Cash it Out / Spend Down

One can cash out their retirement plan and “spend down” the extra assets on non-countable assets. Said another way, existing assets that are considered non-exempt can be turned into assets that are exempt. Examples include purchasing a pre-paid burial/funeral plan or a life insurance policy (most states allow up to $1,500 face value), making home modifications to allow aging in place, such as the addition of a stair lift, wheelchair ramp, walk-in tub, and grab bars, and purchasing a new vehicle. One could also spend down the excess assets (until Medicaid’s asset limit is met) by paying for long-term care, whether that is in-home personal care assistance, assisted living, or nursing home care.

Allocation to a Spouse

If only one spouse of a married couple is applying for Medicaid, there are spousal impoverishment rules in place to protect the non-applicant spouse from having too little financial resources on which to live. There is what is called a Minimum Monthly Maintenance Needs Allowance (MMMNA), which allows a Medicaid applicant spouse to transfer income to their non-applicant spouse. There is also a Community Spouse Resource Allowance which allows a greater portion of the couple’s joint assets to be allocated to the non-applicant spouse.

Convert to an Annuity

In states and situations when the retirement account is being counted as an asset (such as with Roth IRAs), converting the money into a Medicaid compliant annuity might be a good solution. In simple terms, one can cash out his/her retirement plan and convert a lump sum of cash into a monthly stream of income. While this strategy makes the assets converted into an annuity exempt from Medicaid’s asset limit, the income stream will be counted towards Medicaid’s income limit. Therefore, one must be careful when utilizing this strategy not to exceed the limit or combine this strategy with allocation of income to a spouse.

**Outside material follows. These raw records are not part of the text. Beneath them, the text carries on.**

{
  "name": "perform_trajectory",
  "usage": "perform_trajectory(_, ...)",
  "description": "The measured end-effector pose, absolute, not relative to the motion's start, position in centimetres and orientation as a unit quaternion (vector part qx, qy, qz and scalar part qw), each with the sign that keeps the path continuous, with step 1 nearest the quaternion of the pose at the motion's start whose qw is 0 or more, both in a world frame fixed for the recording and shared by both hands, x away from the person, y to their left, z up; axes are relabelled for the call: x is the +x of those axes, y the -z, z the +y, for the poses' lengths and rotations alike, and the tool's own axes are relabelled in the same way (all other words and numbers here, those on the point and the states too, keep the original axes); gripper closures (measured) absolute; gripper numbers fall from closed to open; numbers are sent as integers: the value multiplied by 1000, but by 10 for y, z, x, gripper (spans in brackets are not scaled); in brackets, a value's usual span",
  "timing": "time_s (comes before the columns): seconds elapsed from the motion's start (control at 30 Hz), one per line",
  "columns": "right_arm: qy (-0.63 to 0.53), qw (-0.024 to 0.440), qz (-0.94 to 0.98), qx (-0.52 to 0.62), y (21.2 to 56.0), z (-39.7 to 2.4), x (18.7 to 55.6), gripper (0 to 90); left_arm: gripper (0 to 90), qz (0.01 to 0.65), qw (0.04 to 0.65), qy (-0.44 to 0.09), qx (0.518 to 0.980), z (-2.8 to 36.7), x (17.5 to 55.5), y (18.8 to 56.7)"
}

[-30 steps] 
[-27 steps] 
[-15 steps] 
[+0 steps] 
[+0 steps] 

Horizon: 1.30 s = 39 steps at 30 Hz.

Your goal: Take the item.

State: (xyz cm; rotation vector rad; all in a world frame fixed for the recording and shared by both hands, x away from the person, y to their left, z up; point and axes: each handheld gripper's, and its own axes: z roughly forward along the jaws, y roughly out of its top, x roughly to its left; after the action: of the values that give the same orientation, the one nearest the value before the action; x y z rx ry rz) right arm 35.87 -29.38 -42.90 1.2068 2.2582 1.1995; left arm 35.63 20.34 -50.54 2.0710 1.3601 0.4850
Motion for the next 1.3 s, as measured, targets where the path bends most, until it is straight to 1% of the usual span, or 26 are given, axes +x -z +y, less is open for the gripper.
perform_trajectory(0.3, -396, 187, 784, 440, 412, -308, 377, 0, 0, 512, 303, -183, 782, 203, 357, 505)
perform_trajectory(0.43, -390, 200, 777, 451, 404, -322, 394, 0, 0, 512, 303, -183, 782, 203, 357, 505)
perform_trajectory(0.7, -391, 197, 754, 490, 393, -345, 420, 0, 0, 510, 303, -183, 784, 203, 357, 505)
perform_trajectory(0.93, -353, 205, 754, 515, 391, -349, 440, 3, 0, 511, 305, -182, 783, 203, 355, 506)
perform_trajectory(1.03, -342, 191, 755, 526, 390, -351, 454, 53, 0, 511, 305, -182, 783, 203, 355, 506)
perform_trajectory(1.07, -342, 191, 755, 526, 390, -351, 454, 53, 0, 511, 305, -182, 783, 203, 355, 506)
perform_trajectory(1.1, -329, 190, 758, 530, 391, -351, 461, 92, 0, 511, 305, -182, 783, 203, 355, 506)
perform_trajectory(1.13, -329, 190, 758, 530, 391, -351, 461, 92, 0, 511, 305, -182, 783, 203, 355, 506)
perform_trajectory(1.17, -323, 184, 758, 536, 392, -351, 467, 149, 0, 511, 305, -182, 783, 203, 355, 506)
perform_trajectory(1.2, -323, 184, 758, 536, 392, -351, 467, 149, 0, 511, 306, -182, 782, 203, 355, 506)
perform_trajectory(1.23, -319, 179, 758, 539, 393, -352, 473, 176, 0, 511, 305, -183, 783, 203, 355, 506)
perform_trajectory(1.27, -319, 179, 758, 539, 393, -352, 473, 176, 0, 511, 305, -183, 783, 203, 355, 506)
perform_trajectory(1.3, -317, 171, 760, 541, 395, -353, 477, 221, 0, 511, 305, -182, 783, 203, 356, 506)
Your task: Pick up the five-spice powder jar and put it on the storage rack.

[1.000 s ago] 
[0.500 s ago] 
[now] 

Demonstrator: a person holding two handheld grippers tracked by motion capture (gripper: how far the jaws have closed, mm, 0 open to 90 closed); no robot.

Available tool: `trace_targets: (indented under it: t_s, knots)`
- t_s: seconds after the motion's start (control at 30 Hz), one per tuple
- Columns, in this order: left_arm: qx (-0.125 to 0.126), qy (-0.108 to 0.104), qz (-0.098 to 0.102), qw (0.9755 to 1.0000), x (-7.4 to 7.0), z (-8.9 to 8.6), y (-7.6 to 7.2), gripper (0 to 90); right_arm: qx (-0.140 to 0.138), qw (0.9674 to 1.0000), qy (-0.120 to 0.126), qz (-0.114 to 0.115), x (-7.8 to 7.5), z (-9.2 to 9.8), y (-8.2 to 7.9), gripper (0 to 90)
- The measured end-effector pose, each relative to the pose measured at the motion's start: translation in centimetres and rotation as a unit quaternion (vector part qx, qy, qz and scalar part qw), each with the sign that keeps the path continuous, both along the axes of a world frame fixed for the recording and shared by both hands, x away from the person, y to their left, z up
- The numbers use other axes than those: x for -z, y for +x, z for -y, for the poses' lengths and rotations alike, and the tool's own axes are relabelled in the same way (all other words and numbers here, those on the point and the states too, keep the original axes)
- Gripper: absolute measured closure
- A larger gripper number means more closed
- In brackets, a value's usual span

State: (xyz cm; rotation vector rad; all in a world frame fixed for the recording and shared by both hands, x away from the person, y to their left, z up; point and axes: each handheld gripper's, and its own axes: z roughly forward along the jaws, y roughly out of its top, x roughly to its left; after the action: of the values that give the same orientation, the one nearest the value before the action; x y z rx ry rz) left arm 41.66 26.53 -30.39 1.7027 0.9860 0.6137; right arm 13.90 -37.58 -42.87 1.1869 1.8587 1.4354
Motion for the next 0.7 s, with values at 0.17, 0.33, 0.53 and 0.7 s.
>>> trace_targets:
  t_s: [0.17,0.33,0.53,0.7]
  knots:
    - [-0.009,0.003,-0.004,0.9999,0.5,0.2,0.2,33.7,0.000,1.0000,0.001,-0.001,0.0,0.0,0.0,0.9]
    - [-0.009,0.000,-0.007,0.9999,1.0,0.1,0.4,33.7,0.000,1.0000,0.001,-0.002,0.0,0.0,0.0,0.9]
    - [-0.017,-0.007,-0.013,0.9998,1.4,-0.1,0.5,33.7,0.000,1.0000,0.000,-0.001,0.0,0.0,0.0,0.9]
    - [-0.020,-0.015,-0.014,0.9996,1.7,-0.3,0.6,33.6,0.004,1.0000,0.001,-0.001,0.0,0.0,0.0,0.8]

  Proceed with Caution: If you or a loved one has a retirement savings account and are planning to apply for Medicaid, it is imperative that one contact a Medicaid professional planner for advisement. Incorrectly utilizing planning techniques can result in Medicaid disqualification by violating Medicaid’s look back rule. This is a period of time in which Medicaid looks at all past transfers to ensure assets were not sold for less than they were worth or given away in order to meet Medicaid’s asset limit. If one has violated this rule, there will be a period of time in which he/she is ineligible for Medicaid.


Can Medicaid Take an Applicant’s Spouse’s Retirement Plan?

Medicaid programs, in most states, count all assets held by either partner of a married couple as jointly held assets and would, therefore, count a spouse’s IRA or 401K against the asset limit. However, there are exceptions and nuances. Both spouses of a married couple do not need to apply for Medicaid, only the spouse that requires care need apply. In these cases, a certain amount of the retirement plan’s value would be exempt and in many states, if the retirement plan is in payout status, it would be exempt. Couples in this situation should consult with a Medicaid planning expert to ensure a healthy spouse is left with enough income and resources on which to live.